Saturday, August 15, 2015

13 Reasons Why by Jay Asher

13 Reasons Why by Jay Asher
You can’t stop the future. 
You can’t rewind the past.
The only way to learn the secret . . . is to press play.
Clay Jensen returns home from school to find a strange package with his name on it lying on his porch. Inside he discovers several cassette tapes recorded by Hannah Baker—his classmate and crush—who committed suicide two weeks earlier. Hannah's voice tells him that there are thirteen reasons why she decided to end her life. Clay is one of them. If he listens, he'll find out why. 
                
Clay spends the night crisscrossing his town with Hannah as his guide.

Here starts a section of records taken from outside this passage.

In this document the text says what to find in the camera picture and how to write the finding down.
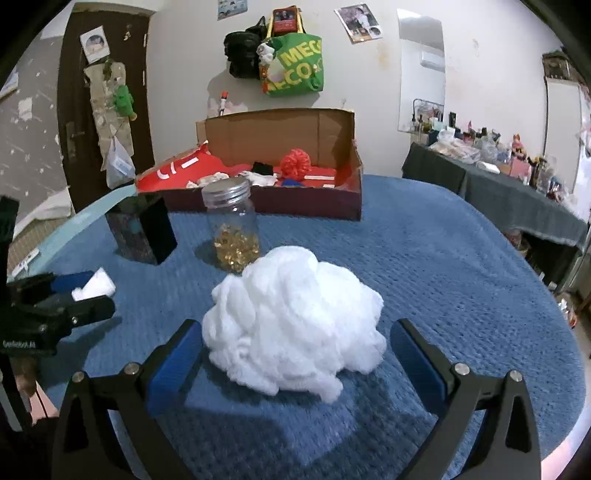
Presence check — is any brown door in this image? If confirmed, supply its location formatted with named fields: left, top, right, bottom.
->
left=58, top=2, right=155, bottom=215

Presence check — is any cardboard box with red lining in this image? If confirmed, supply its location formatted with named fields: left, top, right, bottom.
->
left=135, top=108, right=365, bottom=221

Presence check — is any white paper sheet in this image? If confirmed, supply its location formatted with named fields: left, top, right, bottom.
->
left=18, top=185, right=75, bottom=227

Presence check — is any green tote bag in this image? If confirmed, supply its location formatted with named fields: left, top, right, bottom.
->
left=261, top=32, right=325, bottom=97

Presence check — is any black square box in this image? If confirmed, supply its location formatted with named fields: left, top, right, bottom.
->
left=105, top=193, right=178, bottom=265

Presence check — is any blue blanket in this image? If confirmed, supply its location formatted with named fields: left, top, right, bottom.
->
left=37, top=174, right=587, bottom=480

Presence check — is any red and yellow bag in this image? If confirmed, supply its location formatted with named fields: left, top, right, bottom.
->
left=267, top=6, right=308, bottom=35

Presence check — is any light blue bed sheet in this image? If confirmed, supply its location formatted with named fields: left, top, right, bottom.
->
left=14, top=189, right=139, bottom=278

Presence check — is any red yarn pompom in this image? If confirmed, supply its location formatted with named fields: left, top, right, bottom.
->
left=279, top=148, right=312, bottom=181

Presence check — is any white mesh bath pouf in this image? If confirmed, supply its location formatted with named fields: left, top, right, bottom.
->
left=202, top=246, right=387, bottom=401

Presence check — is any green plush toy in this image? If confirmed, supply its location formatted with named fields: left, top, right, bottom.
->
left=113, top=85, right=138, bottom=121

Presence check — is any white cloth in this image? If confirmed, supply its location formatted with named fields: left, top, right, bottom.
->
left=71, top=268, right=116, bottom=301

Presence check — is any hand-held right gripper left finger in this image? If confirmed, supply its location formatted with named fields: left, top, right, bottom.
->
left=51, top=318, right=205, bottom=480

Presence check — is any photo on door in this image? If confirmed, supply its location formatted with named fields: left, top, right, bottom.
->
left=79, top=30, right=110, bottom=61

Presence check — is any small wall poster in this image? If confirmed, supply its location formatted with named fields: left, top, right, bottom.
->
left=217, top=0, right=250, bottom=21

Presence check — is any wall photo collage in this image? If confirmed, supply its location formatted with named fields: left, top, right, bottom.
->
left=335, top=4, right=384, bottom=44

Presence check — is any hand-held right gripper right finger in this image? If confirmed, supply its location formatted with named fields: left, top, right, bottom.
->
left=390, top=318, right=542, bottom=480

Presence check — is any beige hanging organizer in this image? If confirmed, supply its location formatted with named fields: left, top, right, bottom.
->
left=83, top=60, right=134, bottom=148

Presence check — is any side table with dark cloth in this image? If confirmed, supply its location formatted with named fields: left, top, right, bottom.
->
left=401, top=142, right=589, bottom=287

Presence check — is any door handle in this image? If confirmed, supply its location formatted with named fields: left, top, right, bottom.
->
left=65, top=121, right=86, bottom=162

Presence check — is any white tall panel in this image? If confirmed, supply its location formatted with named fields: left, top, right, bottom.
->
left=544, top=74, right=583, bottom=197

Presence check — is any group of bottles and cosmetics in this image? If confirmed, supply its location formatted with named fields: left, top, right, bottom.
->
left=411, top=99, right=578, bottom=204

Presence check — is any glass jar with metal lid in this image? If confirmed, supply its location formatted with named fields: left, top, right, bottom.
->
left=201, top=178, right=262, bottom=274

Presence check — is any clear plastic bag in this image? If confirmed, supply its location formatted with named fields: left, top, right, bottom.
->
left=105, top=136, right=137, bottom=189

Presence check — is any wall mirror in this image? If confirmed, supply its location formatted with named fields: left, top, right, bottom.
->
left=397, top=8, right=447, bottom=134

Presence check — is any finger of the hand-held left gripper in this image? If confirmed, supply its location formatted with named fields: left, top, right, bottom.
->
left=9, top=271, right=96, bottom=297
left=41, top=295, right=116, bottom=331

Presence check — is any black bag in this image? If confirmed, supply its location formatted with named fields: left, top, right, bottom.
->
left=224, top=16, right=269, bottom=79

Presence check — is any white plush toy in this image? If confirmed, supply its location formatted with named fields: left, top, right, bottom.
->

He becomes a firsthand witness to Hannah's pain, and as he follows Hannah’s recorded words throughout his town, what he discovers changes his life forever. (via Amazon)

Positives:
1. Suicide is an important topic that needs to be discussed
2. Tapes are a very interesting way to have the story be told
3. Very powerful emotions towards the end (I did not cry)
4. Map's are helpful
5. Characters
6. How everything fits together

Negatives:
1. Up until Clay's tape, I felt that the emotion was being told rather than shown
2. Occasionally, I would completely space out pages, and then have to re-read them. This may be due to how I was reading it, but if it wasn't, this is a warning.
3. I was disappointing how Clay fit into it all, for me
4. It wasn't my favorite book that dealt with the topic of suicide, and I felt like it romanticized it just a little. I am an idiot about this, though, so if you think it was perfect, it was perfect. I do love My Heart and Other Black Holes so much more though (it's very different, enough not to be compared, but whatever). This is on the same lines as The Last Time We Say Goodbye by Cynthia Hand is for me.